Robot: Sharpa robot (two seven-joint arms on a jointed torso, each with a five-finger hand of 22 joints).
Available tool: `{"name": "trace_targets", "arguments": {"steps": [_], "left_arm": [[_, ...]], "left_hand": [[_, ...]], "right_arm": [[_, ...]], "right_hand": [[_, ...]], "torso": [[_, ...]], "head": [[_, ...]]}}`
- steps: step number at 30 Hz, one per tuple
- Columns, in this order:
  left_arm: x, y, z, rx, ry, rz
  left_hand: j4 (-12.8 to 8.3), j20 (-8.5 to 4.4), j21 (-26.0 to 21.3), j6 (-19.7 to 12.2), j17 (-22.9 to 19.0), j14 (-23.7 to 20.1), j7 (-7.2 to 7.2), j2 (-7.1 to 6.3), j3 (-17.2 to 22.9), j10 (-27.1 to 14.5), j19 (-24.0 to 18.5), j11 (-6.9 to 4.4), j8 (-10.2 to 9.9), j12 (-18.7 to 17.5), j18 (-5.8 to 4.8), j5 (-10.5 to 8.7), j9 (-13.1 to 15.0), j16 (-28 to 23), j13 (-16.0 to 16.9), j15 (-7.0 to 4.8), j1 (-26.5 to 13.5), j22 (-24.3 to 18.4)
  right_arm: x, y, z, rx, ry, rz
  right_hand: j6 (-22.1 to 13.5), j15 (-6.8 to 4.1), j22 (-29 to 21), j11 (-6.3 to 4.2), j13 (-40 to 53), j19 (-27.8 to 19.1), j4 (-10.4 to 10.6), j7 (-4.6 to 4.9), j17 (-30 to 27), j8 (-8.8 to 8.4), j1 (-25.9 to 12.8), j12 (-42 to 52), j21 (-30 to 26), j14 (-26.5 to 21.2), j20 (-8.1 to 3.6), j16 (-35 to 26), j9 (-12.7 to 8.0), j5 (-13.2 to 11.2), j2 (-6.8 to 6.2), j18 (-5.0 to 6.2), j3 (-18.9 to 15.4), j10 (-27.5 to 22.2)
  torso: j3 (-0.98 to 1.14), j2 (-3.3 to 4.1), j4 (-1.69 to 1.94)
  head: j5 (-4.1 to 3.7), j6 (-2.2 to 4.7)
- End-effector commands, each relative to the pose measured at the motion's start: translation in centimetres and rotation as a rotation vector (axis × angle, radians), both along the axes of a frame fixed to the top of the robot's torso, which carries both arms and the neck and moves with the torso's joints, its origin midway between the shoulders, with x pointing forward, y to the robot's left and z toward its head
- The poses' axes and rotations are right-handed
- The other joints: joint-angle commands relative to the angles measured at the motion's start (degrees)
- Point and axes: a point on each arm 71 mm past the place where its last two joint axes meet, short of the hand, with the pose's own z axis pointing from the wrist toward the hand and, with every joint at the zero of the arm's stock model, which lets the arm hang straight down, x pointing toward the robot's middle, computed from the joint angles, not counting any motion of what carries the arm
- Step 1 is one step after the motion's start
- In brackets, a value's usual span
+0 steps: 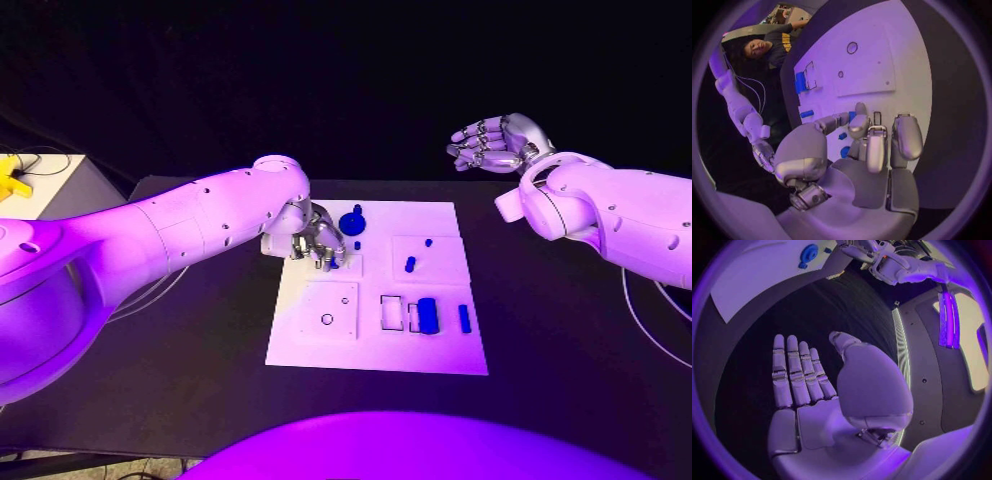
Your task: Assemble the parts on the task board
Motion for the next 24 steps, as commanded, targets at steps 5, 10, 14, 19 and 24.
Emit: {"name": "trace_targets", "arguments": {"steps": [5, 10, 14, 19, 24], "left_arm": [[-0.19, -0.21, -0.41, 0.000, 0.000, -0.003], [-0.17, -0.21, -0.40, 0.002, -0.005, -0.002], [-0.12, -0.13, -0.40, 0.003, -0.010, 0.001], [-0.05, 0.01, -0.40, 0.007, -0.017, 0.005], [-0.01, 0.13, -0.40, 0.009, -0.023, 0.008]], "left_hand": [[1.4, -0.01, 0.2, 2.8, 15.1, 6.2, -2.40, -0.51, -2.5, 0.4, 0.5, -0.10, -0.5, 0.1, -0.99, -0.51, -0.1, 0.2, 0.1, -0.08, -0.4, 0.1], [1.9, -0.02, 0.1, 2.9, 15.1, 6.2, -2.45, -1.39, -4.3, 0.4, 0.5, -0.13, -0.6, 0.1, -0.99, -0.76, 0.0, 0.2, 0.1, -0.12, -0.5, 0.0], [2.7, -0.05, 0.0, 2.9, 15.1, 6.2, -2.46, -2.13, -6.3, 0.3, 0.4, -0.14, -0.7, -0.1, -0.95, -1.01, 0.0, 0.2, 0.0, -0.14, -0.4, -0.1], [2.8, -0.08, -0.1, 2.7, 15.1, 6.2, -2.48, -3.15, -7.9, 0.1, 0.4, -0.16, -0.8, -0.4, -0.92, -1.12, 0.1, 0.2, -0.4, -0.15, 0.2, -0.3], [2.8, -0.09, -0.2, 2.7, 15.1, 6.2, -2.50, -4.02, -9.2, 0.0, 0.3, -0.17, -0.8, -0.5, -0.89, -1.34, 0.1, 0.2, -0.5, -0.17, 0.8, -0.4]], "right_arm": [[-0.04, 0.20, 0.05, 0.004, -0.003, 0.018], [-0.04, 0.23, 0.04, 0.005, -0.003, 0.019], [-0.04, 0.25, 0.04, 0.005, -0.002, 0.020], [-0.05, 0.22, 0.04, 0.005, -0.002, 0.019], [-0.05, 0.18, 0.04, 0.005, -0.002, 0.018]], "right_hand": [[-0.3, 0.22, -0.1, 0.08, -0.1, -0.2, -0.3, 2.60, -0.1, -0.28, -0.4, 0.1, 0.1, 0.2, -0.03, -0.3, -0.1, 0.3, -0.07, 0.36, 0.1, 0.5], [-0.3, 0.22, -0.1, 0.08, -0.1, -0.2, -0.3, 2.60, -0.1, -0.28, -0.4, 0.1, 0.1, 0.2, -0.03, -0.3, -0.1, 0.3, -0.07, 0.36, 0.1, 0.5], [-0.3, 0.21, -0.7, 0.06, -0.8, 0.0, -0.6, 2.58, -0.5, -0.25, -0.6, 0.3, 0.1, 0.4, -0.04, -0.5, -0.2, 0.3, 0.00, 0.36, 0.1, 0.6], [-0.3, 0.20, -0.7, 0.06, -0.8, 0.0, -0.6, 2.58, -0.5, -0.25, -0.5, 0.3, 0.1, 0.5, -0.04, -0.5, -0.2, 0.3, 0.00, 0.37, 0.1, 0.6], [-0.3, 0.20, -0.7, 0.06, -0.8, 0.0, -0.6, 2.58, -0.5, -0.25, -0.5, 0.3, 0.1, 0.5, -0.04, -0.5, -0.2, 0.3, 0.00, 0.37, 0.1, 0.6]], "torso": [[-0.01, 0.04, -0.01], [-0.01, 0.02, -0.01], [0.00, 0.02, -0.03], [-0.01, -0.01, -0.01], [-0.02, 0.01, 0.00]], "head": [[-0.04, 0.01], [-0.06, 0.01], [-0.06, 0.01], [-0.08, 0.01], [-0.11, 0.01]]}}
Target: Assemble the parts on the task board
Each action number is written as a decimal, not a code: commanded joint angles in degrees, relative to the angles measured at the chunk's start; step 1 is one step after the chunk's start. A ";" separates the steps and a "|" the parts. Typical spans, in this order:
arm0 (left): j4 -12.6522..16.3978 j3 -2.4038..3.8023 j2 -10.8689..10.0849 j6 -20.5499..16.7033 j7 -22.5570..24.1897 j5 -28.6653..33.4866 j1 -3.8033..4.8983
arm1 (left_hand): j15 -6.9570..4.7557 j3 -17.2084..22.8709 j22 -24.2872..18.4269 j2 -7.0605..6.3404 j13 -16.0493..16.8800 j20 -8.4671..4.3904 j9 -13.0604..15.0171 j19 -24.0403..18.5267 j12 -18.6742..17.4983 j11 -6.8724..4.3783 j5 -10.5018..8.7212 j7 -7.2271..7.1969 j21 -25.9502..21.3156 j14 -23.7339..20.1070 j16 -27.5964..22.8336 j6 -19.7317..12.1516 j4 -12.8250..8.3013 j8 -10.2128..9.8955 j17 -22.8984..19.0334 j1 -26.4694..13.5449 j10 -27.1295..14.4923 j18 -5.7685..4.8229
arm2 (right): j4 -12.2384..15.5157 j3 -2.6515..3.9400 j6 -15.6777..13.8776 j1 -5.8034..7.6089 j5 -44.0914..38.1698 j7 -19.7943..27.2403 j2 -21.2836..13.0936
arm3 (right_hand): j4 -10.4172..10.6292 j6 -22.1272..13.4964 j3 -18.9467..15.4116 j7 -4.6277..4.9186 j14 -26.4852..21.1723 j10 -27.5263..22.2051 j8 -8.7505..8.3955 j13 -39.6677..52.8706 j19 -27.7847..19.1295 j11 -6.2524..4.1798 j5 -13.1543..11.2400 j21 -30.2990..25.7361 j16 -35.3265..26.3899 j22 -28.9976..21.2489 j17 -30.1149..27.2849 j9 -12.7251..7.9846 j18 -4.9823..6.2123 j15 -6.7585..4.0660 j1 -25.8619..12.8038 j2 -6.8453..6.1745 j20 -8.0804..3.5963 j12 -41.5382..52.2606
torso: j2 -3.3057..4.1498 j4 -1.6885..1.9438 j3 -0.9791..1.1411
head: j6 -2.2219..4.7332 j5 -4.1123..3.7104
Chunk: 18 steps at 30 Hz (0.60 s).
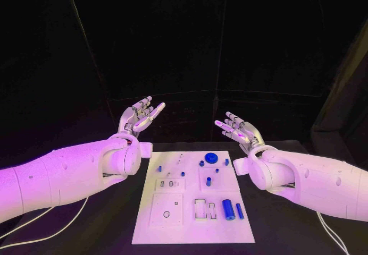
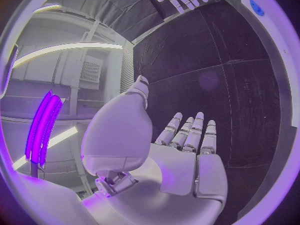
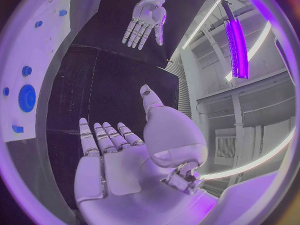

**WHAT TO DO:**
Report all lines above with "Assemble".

**EXERCISE OUTPUT:**
Your task: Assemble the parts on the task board
Target: Assemble the parts on the task board

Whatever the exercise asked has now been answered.